Tonfa also weren't threshing tools; they were generally made from handles originally, either for a gristmill or a well. They would be terrible for threshing, because they're too short for the job (compare to flails, which actually *were* threshing tools). Also, traditional Japanese rice harvesting techniques actually didn't use "striking" as a threshing method; that wouldn't show up until the 19th century. They used a device called a kokibashi to separate out grains from the straw.

Finally, there was never any law in Okinawa that barred peasants from owning weapons but permitted nobles to bear them. That is based off of laws from the Japanese mainland (which were never rigorously enforced anyways) controlling the ownership of "longswords" and a Ryukyu law that briefly banned peasants from owning firearms in the 1600s, but that never actually affected the melee weapons most people talk about when they're referring to a weapons ban. Japan did have laws in all its territories (including Okinawa, following its establishment as a Japanese protectorate after the Satsuma Clan's invasion at the end of the Sengoku Jidai) controlling weapons ownership, but again they're not nearly as strict as the urban legends say. The idea that the Satsuma Clan banned the Okinawans from bearing traditional weapons like swords and spears and therefore they came up with stealthy workarounds is largely fiction with zero historical evidence behind it. Most of the weapon arts of Okinawa were developed by Pechin (who were nobles), rather than commoners, either for law enforcement, dueling, or training.

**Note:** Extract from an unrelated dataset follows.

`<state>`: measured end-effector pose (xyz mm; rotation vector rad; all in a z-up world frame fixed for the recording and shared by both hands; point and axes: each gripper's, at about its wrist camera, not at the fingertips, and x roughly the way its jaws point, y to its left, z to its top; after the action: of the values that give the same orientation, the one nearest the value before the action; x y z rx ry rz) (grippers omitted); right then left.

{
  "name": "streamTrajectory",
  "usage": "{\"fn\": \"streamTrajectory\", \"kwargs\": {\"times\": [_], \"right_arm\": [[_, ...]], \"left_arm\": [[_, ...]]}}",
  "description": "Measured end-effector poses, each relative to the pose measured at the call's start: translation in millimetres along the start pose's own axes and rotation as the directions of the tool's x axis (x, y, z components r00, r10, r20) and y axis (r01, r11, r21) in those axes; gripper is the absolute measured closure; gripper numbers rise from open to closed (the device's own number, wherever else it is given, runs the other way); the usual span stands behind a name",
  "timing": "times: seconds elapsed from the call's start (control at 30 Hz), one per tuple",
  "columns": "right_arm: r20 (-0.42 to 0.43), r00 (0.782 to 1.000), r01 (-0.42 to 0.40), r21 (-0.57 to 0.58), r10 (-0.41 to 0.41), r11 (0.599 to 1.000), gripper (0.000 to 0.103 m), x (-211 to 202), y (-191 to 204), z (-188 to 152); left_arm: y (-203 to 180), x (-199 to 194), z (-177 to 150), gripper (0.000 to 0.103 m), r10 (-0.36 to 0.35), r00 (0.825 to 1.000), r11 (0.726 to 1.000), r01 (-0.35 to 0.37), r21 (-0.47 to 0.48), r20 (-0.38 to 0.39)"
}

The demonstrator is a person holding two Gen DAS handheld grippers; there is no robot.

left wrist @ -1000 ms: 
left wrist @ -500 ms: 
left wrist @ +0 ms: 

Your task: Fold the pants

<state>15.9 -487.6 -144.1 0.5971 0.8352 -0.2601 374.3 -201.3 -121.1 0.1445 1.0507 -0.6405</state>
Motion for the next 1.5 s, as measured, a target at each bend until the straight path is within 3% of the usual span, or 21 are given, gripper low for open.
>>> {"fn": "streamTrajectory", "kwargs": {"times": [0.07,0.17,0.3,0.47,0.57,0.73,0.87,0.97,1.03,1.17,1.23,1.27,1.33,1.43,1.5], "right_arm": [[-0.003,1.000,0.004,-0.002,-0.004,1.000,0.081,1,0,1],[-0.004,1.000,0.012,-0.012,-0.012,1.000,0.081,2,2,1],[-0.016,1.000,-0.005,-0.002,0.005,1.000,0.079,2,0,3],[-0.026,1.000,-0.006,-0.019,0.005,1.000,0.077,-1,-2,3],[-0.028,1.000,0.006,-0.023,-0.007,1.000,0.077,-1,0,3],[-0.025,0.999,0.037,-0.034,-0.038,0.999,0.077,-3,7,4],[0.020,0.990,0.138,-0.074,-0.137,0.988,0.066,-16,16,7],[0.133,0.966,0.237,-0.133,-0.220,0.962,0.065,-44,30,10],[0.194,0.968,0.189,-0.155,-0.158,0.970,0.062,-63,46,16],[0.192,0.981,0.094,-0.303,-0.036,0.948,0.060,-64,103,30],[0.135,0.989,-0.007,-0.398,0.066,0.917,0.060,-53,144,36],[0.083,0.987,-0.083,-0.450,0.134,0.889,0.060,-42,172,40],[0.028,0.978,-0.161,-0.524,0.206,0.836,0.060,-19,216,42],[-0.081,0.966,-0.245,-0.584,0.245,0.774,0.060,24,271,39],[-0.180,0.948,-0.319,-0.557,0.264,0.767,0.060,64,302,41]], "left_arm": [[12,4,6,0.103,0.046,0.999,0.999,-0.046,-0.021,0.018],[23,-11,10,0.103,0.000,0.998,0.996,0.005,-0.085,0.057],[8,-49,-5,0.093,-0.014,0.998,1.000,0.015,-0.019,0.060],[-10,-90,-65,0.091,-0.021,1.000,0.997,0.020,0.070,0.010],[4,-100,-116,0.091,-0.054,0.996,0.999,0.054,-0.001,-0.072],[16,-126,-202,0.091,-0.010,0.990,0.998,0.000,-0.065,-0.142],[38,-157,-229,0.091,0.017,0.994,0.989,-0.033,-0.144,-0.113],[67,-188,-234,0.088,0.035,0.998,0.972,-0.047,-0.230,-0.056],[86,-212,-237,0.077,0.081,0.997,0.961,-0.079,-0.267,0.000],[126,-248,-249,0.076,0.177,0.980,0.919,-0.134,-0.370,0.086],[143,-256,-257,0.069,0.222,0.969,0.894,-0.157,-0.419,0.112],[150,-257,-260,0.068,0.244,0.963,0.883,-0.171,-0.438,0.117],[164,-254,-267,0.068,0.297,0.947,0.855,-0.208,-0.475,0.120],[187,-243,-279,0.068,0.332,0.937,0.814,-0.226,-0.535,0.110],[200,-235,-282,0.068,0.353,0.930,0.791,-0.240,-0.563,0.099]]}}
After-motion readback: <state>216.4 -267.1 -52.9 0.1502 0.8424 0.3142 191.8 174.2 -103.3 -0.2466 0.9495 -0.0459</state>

Also worth noting - Japan (and the Ryukyu Kingdom, for that matter) had guns at this point. The idea of banning melee weapons and the Okinawans deciding they needed a workaround was kind of silly when the weapon du jour was the tanegashima matchlock rifle. The Japanese, along with the Ryukyu nobility, had little to fear from peasantry with swords (those who could afford them, that is - steel wasn't exactly cheap in Japan, and nor were the services of a weaponsmith) when they could just shoot them.

Lokarin posted...
Treatises on nunchucks are simply due to the ninja life style, it's a farming implement and they had treatises for every single thing they used no matter how mundane... doesn't mean it's a good weapon, just means they knew how to use it if they had to.
The nunchaku were not a ninja weapon. They came from Okinawa, which had nothing to do with the ninja, and there is no evidence the ninja ever used them (though modern ninjitsu schools - the overwhelming majority of which are more Hollywood than history - have adopted it).

Rotpar posted...
Never understood the nunchuck. Even when I was younger with a limited understanding of physics, it always seemed obvious that it would bounce off whoever got hit and back to you.
It will if you use it badly. If you pull it through target, it works fine.

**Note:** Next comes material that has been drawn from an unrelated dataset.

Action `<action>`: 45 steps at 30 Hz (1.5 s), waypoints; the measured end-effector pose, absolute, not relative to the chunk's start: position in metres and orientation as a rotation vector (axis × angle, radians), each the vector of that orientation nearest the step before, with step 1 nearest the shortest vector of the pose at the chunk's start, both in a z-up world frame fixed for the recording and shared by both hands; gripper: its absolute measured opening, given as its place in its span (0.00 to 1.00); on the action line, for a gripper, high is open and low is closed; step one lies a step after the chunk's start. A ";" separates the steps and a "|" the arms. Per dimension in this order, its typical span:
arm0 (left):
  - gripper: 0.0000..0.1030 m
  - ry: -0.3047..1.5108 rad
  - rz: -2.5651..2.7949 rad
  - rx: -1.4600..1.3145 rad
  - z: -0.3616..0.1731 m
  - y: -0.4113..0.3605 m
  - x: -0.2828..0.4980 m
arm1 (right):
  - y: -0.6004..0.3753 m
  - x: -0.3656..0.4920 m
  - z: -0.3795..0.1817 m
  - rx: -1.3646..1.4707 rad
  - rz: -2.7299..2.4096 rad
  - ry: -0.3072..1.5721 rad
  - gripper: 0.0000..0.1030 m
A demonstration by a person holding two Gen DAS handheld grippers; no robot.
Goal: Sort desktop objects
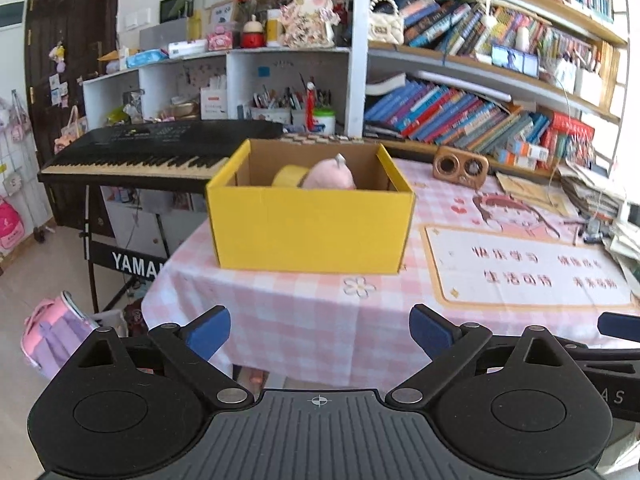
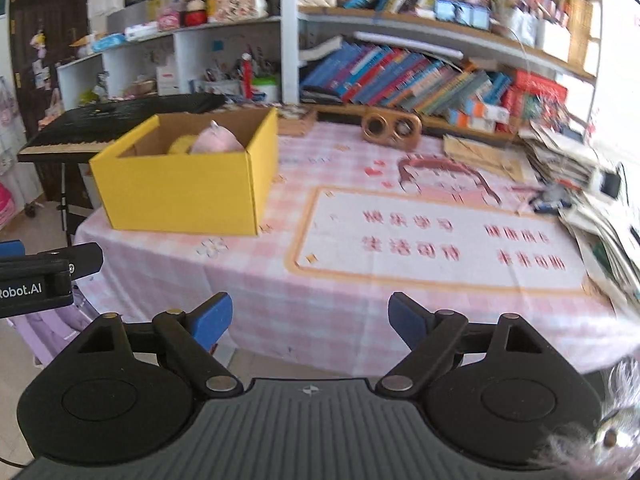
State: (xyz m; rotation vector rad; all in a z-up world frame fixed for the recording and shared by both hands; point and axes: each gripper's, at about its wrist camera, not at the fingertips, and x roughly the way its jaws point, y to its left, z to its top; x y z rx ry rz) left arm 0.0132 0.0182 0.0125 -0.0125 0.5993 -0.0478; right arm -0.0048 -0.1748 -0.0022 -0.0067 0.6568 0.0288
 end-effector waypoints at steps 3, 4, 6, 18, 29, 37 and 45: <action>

There are contact targets (makiwara) you can use for practice in order to make sure you're actually doing things correctly and one of the signs of a novice nunchaku user is exactly what you've observed - they strike *at* target, rather than *through* target and you will 100% get the nunchaku bouncing back at you if you do that.

That's not actually that unique, though. Beginners at empty hand arts do the same thing. If you watch someone kick a bag for the first time, they often bounce off of it because they don't realize that you don't just aim at the surface of the bag, you have to aim through it like you're kicking the person holding it or else you'll suffer the effects of Sensei Isaac Newton's Third Law of Motion.